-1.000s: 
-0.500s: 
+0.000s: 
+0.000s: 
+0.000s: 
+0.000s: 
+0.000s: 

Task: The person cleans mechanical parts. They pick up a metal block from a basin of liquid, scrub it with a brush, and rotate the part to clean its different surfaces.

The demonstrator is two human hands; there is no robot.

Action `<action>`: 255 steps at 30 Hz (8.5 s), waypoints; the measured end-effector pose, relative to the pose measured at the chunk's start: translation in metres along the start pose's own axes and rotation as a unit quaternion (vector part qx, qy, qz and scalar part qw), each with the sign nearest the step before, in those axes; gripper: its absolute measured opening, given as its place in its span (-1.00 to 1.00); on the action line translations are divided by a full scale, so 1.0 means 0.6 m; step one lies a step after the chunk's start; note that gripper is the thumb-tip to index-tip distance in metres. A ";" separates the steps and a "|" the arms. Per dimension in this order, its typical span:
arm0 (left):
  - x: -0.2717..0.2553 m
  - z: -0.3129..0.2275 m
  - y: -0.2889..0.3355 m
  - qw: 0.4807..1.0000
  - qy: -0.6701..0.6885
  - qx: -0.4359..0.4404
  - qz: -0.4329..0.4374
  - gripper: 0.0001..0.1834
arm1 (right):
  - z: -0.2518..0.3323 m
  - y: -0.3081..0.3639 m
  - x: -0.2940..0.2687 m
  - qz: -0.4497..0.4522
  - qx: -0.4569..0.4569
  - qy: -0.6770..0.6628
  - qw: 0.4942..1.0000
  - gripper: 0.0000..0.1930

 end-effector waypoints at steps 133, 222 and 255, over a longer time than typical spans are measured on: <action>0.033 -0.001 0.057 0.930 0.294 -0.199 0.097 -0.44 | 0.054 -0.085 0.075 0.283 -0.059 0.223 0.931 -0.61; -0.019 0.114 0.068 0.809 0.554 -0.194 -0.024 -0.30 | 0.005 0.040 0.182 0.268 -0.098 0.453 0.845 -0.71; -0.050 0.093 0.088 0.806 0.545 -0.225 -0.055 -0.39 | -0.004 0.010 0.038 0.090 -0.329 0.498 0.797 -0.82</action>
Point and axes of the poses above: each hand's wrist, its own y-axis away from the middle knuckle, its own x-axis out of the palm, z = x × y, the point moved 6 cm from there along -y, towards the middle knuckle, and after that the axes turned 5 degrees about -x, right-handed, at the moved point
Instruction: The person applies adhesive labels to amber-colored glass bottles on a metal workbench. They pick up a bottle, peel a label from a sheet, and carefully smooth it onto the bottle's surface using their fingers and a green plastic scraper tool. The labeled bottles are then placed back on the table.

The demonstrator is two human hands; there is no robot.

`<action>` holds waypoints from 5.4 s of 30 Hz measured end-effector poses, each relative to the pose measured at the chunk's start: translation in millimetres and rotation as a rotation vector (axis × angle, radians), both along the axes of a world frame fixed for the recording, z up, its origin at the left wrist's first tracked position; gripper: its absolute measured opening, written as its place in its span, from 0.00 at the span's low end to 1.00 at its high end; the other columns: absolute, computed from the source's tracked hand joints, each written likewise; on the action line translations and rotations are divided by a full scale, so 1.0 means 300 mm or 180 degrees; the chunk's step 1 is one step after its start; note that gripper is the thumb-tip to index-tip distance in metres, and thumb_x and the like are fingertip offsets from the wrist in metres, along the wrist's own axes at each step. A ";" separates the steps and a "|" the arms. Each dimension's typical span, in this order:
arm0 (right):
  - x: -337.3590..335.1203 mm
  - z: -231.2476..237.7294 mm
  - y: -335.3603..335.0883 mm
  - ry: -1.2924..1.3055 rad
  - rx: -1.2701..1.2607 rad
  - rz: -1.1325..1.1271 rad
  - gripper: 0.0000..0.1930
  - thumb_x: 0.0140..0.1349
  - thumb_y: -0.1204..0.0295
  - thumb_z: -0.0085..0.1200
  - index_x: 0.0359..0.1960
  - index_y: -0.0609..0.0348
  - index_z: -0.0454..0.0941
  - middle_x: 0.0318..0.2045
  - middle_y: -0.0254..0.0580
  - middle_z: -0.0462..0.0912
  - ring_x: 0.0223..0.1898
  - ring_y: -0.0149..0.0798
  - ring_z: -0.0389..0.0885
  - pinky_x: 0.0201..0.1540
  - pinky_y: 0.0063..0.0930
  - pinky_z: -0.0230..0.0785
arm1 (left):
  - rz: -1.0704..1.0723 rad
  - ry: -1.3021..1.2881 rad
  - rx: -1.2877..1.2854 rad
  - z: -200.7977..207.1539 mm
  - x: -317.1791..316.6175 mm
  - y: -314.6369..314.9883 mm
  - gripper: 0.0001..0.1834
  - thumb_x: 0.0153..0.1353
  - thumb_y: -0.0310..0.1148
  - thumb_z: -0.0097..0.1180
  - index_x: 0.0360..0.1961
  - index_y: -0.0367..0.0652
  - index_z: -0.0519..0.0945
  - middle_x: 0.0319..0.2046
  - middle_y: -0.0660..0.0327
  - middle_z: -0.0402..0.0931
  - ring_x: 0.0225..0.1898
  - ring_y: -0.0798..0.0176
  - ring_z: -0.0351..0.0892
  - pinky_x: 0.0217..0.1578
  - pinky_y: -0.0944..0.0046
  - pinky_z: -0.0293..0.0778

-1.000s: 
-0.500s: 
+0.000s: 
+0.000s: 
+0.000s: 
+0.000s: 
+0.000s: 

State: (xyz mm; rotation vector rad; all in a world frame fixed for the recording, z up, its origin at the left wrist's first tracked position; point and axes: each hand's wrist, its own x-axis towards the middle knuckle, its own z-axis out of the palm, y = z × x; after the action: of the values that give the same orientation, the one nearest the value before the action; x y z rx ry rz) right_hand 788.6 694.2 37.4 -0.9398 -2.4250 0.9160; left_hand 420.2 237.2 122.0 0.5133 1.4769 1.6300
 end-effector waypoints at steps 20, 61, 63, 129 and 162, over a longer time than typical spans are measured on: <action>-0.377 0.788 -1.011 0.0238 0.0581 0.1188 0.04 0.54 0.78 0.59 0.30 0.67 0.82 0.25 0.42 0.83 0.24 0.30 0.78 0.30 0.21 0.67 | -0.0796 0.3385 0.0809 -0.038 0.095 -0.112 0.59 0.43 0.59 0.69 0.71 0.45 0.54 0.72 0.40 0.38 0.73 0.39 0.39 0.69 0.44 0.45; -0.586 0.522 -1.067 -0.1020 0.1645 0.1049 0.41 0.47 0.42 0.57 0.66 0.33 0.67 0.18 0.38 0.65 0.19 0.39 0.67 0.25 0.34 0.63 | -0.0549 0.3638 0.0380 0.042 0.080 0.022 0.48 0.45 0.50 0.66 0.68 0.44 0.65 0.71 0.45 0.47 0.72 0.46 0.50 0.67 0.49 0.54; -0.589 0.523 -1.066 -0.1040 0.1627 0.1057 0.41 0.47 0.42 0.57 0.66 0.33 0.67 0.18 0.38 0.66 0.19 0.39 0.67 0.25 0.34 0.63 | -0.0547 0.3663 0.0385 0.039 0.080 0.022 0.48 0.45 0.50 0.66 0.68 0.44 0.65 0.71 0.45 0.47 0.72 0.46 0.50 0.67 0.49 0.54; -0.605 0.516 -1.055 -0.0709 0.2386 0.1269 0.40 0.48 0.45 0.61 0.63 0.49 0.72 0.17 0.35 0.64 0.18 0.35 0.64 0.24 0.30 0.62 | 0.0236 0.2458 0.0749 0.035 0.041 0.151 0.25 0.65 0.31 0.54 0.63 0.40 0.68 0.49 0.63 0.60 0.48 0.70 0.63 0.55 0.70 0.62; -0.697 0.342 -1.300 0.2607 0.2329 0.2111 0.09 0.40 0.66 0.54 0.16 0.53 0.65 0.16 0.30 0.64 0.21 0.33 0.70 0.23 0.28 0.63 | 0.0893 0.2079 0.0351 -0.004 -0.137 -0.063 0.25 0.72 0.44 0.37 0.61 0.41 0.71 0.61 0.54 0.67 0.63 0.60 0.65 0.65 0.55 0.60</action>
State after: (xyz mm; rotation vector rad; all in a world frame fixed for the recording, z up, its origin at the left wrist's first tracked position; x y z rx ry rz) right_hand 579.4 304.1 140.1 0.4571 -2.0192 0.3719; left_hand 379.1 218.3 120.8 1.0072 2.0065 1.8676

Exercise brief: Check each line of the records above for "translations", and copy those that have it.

Answer for this exercise:
Action `<action>`: 255 steps at 30 Hz (8.5 s), waypoints; the measured end-effector pose, relative to the pose measured at the chunk's start: translation in metres along the start pose's own axes and rotation as a unit quaternion (vector part qx, qy, qz and scalar part qw), each with the sign nearest the step before, in those axes; gripper: its absolute measured opening, given as its place in its span (-1.00 to 1.00); on the action line translations are divided by a full scale, so 1.0 means 0.6 m; step one lies a step after the chunk's start; note that gripper is the thumb-tip to index-tip distance in metres. A ";" separates the steps and a "|" the arms. Per dimension in this order, its typical span:
`<action>` holds waypoints from 5.4 s of 30 Hz measured end-effector poses, each relative to the pose measured at the chunk's start: translation in millimetres and rotation as a rotation vector (axis × angle, radians), both along the axes of a world frame fixed for the recording, z up, its origin at the left wrist's first tracked position; gripper: its absolute measured opening, written as its place in its span, from 0.00 at the span's low end to 1.00 at its high end; the other columns: absolute, computed from the source's tracked hand joints, each written likewise; on the action line translations and rotations are divided by a full scale, so 1.0 means 300 mm or 180 degrees; the chunk's step 1 is one step after its start; note that gripper is the thumb-tip to index-tip distance in metres, and thumb_x and the like are fingertip offsets from the wrist in metres, along the wrist's own axes at each step. A ";" separates the steps and a "|" the arms. Each dimension's typical span, in this order:

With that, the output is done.